Task prompt:
Your answer should be the lines below from the one with "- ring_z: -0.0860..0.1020" to the one with "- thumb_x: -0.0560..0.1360", both included, given again exactly and with nothing added.

Supplied information:
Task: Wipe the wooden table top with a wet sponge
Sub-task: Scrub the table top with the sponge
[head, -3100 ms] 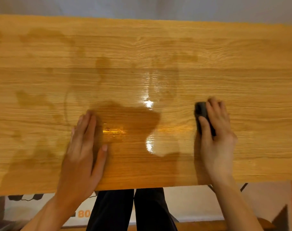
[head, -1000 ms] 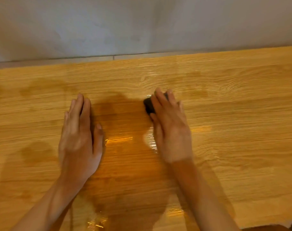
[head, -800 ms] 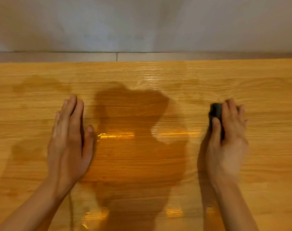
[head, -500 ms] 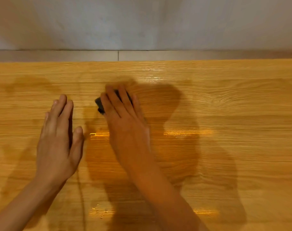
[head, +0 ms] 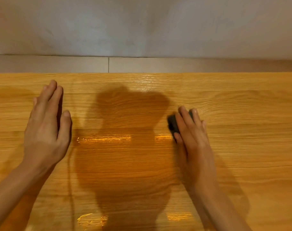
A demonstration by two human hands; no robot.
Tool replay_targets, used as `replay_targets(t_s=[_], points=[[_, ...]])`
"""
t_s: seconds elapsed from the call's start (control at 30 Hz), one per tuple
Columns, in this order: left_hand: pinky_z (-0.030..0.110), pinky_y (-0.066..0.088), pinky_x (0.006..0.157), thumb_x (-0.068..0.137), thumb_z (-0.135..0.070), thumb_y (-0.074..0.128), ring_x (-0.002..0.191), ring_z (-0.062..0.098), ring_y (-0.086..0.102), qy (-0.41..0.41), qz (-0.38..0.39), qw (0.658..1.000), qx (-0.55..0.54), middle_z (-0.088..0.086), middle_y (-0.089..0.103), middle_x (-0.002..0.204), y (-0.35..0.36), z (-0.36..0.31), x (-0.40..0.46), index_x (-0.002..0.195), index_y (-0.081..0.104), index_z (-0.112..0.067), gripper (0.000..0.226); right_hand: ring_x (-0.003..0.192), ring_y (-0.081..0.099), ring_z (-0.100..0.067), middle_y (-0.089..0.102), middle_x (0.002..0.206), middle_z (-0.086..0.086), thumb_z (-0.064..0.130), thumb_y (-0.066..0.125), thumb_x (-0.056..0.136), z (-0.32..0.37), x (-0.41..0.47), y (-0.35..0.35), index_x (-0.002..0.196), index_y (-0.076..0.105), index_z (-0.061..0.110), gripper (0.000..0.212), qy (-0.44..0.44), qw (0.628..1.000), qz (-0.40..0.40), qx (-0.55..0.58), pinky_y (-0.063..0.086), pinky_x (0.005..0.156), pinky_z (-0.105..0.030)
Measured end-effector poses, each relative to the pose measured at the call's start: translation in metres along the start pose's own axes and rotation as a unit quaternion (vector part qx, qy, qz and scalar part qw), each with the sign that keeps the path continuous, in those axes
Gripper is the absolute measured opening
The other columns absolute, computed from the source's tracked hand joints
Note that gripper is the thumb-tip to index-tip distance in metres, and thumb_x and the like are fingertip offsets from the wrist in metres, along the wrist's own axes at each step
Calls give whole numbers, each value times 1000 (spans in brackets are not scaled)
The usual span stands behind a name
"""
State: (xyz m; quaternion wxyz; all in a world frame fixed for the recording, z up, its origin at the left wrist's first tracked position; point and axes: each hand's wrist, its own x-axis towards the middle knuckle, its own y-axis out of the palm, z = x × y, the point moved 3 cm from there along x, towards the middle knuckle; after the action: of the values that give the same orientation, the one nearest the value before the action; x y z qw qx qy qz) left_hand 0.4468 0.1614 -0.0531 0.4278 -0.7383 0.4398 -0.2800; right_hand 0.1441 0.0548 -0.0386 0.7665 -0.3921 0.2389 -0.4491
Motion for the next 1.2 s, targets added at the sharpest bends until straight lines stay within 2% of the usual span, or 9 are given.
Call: replay_targets(t_s=[0.1,0.2,0.47,0.57,0.7,0.8,0.97,1.1,1.2], points=[[54,18,125,105,-20,36,156,23,18,3,-1,1000,13,-3,20,164,1,0,-2,157,30,-4,54,148,16,-21,32,156,-4,17,41,103,1,62,-2,147,38,10,45,-3,1000,-5,-9,10,123,-42],[53,18,126,106,-19,36,156,23,18,8,5,1000,24,0,21,165,1,1,0,157,30,-4,54,147,21,-28,36,154,-10,13,40,103,3,120,3,145,40,6,43,6,999,-29,-27,13,122,-47],[50,17,127,106,-17,37,156,23,18,24,-8,999,25,10,23,167,4,7,-2,158,27,-5,54,148,18,-27,33,155,-9,10,46,101,16,-10,16,146,38,6,45,-57,998,15,-27,10,123,-44],[54,20,125,106,-16,37,156,29,20,27,-7,999,28,13,24,166,3,6,0,156,29,-1,53,144,26,-30,40,151,-11,23,35,104,19,36,20,142,44,5,44,-68,997,4,-33,15,121,-45],[55,21,124,106,-15,37,155,31,22,20,-4,999,26,14,26,165,1,4,0,156,30,-1,52,139,37,-33,50,144,-12,12,46,99,38,131,37,137,51,5,39,-22,997,-56,-48,20,117,-45],[54,22,124,106,-16,37,154,29,23,9,-3,1000,14,12,27,165,-1,3,0,155,32,-1,52,144,30,-31,42,150,-10,6,51,97,42,117,43,143,44,8,46,-24,996,-58,-59,15,119,-44],[56,24,123,105,-17,38,155,27,23,1,-2,1000,3,14,29,164,0,2,0,155,34,0,53,147,20,-28,33,155,-8,3,62,93,46,14,39,147,38,8,59,-76,996,-7,-47,12,122,-45],[53,25,123,105,-23,36,155,23,22,-7,-3,1000,12,11,29,165,-3,2,2,155,34,-3,54,143,29,-32,41,151,-11,4,61,93,60,80,53,143,43,6,54,-98,993,-8,-69,16,119,-44],[48,23,125,105,-25,37,155,21,21,-13,1,1000,10,8,28,166,-4,3,2,156,34,-5,54,139,37,-34,46,147,-12,8,53,97,72,134,61,140,47,6,44,-69,995,-29,-68,21,117,-48]])
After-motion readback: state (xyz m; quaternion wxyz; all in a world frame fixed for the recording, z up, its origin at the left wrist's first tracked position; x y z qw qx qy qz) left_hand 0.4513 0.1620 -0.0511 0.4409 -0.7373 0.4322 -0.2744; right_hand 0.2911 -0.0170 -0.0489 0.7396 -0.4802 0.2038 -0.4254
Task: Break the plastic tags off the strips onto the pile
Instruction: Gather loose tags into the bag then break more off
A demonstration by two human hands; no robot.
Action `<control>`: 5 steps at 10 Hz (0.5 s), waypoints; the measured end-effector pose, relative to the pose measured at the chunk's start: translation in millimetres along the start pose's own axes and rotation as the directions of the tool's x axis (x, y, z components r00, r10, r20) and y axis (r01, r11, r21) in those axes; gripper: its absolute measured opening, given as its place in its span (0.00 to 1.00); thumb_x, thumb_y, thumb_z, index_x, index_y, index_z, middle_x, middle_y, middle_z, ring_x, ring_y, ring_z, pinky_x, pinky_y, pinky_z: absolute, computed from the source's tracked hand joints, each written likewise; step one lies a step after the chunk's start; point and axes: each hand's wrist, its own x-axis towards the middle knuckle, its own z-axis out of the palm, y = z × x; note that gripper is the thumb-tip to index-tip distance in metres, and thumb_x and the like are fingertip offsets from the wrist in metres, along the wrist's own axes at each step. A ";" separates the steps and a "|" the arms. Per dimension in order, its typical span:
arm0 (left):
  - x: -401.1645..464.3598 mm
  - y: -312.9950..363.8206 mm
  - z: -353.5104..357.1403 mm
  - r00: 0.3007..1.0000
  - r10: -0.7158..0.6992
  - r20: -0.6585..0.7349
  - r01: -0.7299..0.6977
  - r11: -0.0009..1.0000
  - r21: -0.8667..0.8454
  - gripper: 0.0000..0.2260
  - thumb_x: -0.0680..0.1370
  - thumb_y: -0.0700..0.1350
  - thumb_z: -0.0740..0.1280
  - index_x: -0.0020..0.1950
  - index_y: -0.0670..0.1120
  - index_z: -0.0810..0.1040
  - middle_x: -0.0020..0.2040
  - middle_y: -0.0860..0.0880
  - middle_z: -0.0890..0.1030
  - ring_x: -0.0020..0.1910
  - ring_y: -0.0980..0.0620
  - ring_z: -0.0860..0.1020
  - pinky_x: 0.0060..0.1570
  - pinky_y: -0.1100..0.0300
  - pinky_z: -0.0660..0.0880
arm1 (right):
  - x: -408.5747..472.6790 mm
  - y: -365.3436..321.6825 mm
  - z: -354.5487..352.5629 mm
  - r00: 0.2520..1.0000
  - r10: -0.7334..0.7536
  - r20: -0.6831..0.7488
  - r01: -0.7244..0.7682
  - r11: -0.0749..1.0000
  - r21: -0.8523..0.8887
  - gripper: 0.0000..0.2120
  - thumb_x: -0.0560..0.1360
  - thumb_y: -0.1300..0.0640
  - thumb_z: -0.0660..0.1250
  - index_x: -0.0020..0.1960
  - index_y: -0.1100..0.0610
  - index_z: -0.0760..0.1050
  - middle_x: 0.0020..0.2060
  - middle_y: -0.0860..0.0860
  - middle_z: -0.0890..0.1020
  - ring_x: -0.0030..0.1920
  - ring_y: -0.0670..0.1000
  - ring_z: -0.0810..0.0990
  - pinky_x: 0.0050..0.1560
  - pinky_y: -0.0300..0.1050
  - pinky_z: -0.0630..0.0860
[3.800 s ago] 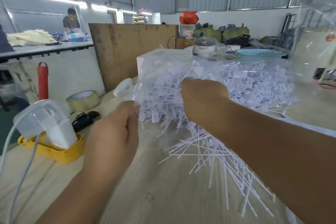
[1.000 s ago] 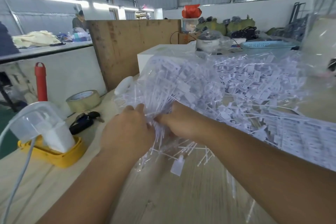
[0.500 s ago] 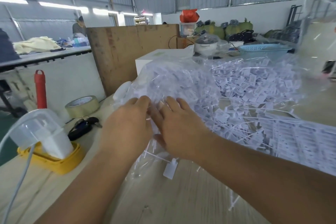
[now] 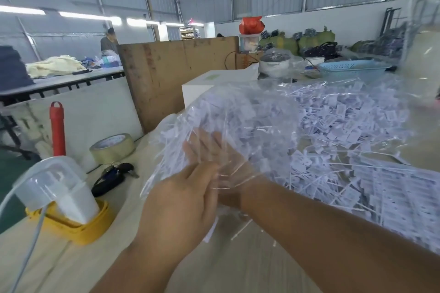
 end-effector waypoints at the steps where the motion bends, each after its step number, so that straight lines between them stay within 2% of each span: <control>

Answer box:
  - ring_z: -0.0860..0.1020
  - pinky_x: 0.0060..0.1570
  - pinky_y: -0.1100..0.0300
  - pinky_z: -0.0660..0.0880
arm1 (right):
  - x: -408.5747..472.6790 mm
  - y: -365.3436..321.6825 mm
  - z: -354.5487..352.5629 mm
  - r00: 0.2520..1.0000
  - r10: -0.7334..0.7536
  - r20: -0.6831..0.7488
  - r01: -0.7244..0.7682
  - r11: -0.0749..1.0000
  - r21: -0.8523..0.8887
  - gripper: 0.0000..0.2120
  - thumb_x: -0.0560..0.1360

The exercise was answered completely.